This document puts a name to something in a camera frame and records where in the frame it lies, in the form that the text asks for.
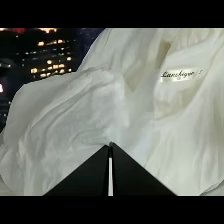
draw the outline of white vertical line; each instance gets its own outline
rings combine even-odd
[[[112,158],[109,158],[109,185],[108,196],[113,196]]]

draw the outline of lit window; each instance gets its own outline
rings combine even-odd
[[[45,74],[45,73],[43,73],[43,74],[40,74],[40,77],[41,78],[44,78],[44,77],[46,77],[47,75]]]
[[[44,46],[44,42],[43,41],[39,42],[38,46]]]
[[[37,73],[37,69],[36,68],[31,69],[31,73]]]
[[[0,93],[3,93],[3,86],[0,84]]]

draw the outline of black pointed object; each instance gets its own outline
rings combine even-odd
[[[107,196],[109,147],[104,146],[45,196]]]
[[[175,196],[115,143],[110,144],[113,196]]]

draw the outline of clothing label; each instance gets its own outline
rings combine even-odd
[[[203,72],[198,68],[186,68],[186,69],[172,69],[167,70],[161,74],[161,82],[177,82],[193,79],[196,75]]]

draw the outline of white sheet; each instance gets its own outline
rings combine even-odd
[[[113,141],[177,195],[201,195],[224,179],[223,43],[222,29],[105,30],[78,73],[16,94],[4,182],[17,195],[43,195]],[[186,67],[203,72],[160,82]]]

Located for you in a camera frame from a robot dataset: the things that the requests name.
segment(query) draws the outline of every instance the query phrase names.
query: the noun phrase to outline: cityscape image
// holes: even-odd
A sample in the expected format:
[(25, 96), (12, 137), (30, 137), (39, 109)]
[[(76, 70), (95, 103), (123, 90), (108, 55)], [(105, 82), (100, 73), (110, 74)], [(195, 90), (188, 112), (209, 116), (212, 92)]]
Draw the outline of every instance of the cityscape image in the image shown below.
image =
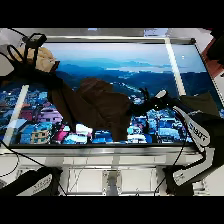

▶ **Exercise requirements**: Write the material out again exactly as it appears, dropping the pictures.

▶ **Finished task**:
This document puts a name to something in a camera frame and records where in the frame it lies, in the form that the text asks for.
draw the outline of white vertical line; each instance gets its own outline
rings combine even-odd
[[[112,158],[109,158],[109,185],[108,196],[113,196]]]

draw the outline of lit window; each instance gets its own outline
rings combine even-odd
[[[45,74],[45,73],[43,73],[43,74],[40,74],[40,77],[41,78],[44,78],[44,77],[46,77],[47,75]]]
[[[44,46],[44,42],[43,41],[39,42],[38,46]]]
[[[37,73],[37,69],[36,68],[31,69],[31,73]]]
[[[0,93],[3,93],[3,86],[0,84]]]

draw the outline of black pointed object; each instance gets its own outline
rings combine even-odd
[[[107,196],[109,147],[104,146],[45,196]]]
[[[175,196],[115,143],[110,144],[113,196]]]

draw the outline of clothing label; each instance gets its own outline
rings combine even-odd
[[[203,72],[198,68],[186,68],[186,69],[172,69],[167,70],[161,74],[161,82],[177,82],[193,79],[196,75]]]

draw the outline of white sheet; each instance gets its own outline
rings combine even-odd
[[[113,141],[177,195],[201,195],[224,179],[223,43],[222,29],[105,30],[78,73],[16,94],[4,182],[17,195],[43,195]],[[186,67],[203,72],[160,82]]]

Located for you in a camera frame from a robot dataset: the things that the requests name.
segment(query) draws the outline of every instance the query phrase names.
query: the noun phrase to outline: cityscape image
// holes: even-odd
A sample in the expected format:
[(25, 96), (12, 137), (30, 137), (39, 109)]
[[(76, 70), (95, 103), (123, 90), (108, 55)], [(105, 82), (100, 73), (110, 74)], [(195, 90), (188, 112), (209, 116), (212, 92)]]
Draw the outline of every instance of the cityscape image in the image shown below.
image =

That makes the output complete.